- Born: Glynn DeMoss Wolfe July 25, 1908 Freelandville, Indiana, U.S.
- Died: June 10, 1997 (aged 88) Redlands, California, U.S.
- Occupations: Baptist minister; hotel owner;
- Spouses: >29
- Children: ≥19

= Glynn Wolfe =

American Baptist minister (1908–1997)

Glynn DeMoss Wolfe (July 25, 1908 – June 10, 1997) was an American Baptist minister and hotel owner who resided in Blythe, California. Wolfe is best known for allegedly having the largest number of monogamous marriages, having married 31 different times, although one of his marriages was annulled and several remain unconfirmed.

== Biography ==
Glynn DeMoss Wolfe's father, John Wolfe, was a coal mine operator in Freelandville and the sheriff of Knox County.

In 1960, Wolfe was a candidate for justice of the peace in Las Vegas, campaigning on better retirement homes and extra assistance to elderly people. He placed last during the primaries. That same year, Wolfe was ordained a Baptist minister of the Traveler's Rest Baptist Church in Los Angeles, but "sort of lost interest" in his ministry when his license to perform marriages was revoked, and abandoned it to pursue a career as a barber.

During his 7th marriage to a woman named Mary, Wolfe bought an all-women hotel in Hollywood. He later stopped operating the hotel, and began operating a new hotel in Las Vegas.

Wolfe died on June 10, 1997 of heart disease in a nursing home Redlands, California, at the age of 88. His body went unclaimed, and he was eventually buried in Blythe. None of the 29 women he legally married, and only one of his approximately 19 children, attended the funeral service.

== Marriages ==
Between 1926 and until his death in 1997, Wolfe married 29 different women. Most of his marriages were to teenagers. In an interview with the New York Daily News, he described his young wives as "fun", saying he could "just speak their language".

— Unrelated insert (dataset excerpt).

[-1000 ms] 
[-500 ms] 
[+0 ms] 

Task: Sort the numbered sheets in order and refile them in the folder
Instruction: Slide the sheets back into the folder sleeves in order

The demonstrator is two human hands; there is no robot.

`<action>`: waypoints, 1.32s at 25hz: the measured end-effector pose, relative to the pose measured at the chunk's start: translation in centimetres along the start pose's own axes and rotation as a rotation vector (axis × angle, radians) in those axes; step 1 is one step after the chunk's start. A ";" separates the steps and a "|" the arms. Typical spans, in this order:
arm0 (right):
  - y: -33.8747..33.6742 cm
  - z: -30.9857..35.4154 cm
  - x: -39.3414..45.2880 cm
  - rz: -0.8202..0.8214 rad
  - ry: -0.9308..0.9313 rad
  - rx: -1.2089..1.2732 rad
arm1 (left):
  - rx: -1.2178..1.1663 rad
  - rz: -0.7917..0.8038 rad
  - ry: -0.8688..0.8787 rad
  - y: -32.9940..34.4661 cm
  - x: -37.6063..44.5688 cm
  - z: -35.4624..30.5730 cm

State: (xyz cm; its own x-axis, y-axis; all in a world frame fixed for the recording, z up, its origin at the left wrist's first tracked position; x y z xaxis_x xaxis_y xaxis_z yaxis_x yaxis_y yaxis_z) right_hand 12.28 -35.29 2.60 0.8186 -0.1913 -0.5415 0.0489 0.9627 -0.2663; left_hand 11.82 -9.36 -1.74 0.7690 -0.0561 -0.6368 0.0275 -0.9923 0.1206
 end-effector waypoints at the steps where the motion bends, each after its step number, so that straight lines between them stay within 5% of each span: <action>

Wolfe's shortest marriage lasted 19 days. Three of his marriages were to women he had previously divorced: he remarried Charlotte Devane in 1936, after divorcing earlier that year; remarried Katherine Archer in 1949 after divorcing the previous year; and remarried Sharon Goodwin in 1960 after divorcing the previous year. His 1st, 8th, 9th and 23rd marriages ended with the death of his wife. His longest marriage—to his 28th wife, Christine Camacho—lasted eleven years. His 29th wife was Bonny Lee Bakley, who was herself married ten times; she was murdered, and her last husband, Hollywood actor Robert Blake, was charged in connection with her death. He was found not guilty, but was found liable in a wrongful death lawsuit, and Bakley's murder remains unsolved.

Wolfe's final marriage took place in 1996 in Quartzsite, Arizona. He married Linda Taylor who was then the record-holder for the most-married woman, having been married 28 times. The marriage was performed as a publicity stunt, and Taylor returned to Indiana a week after the wedding.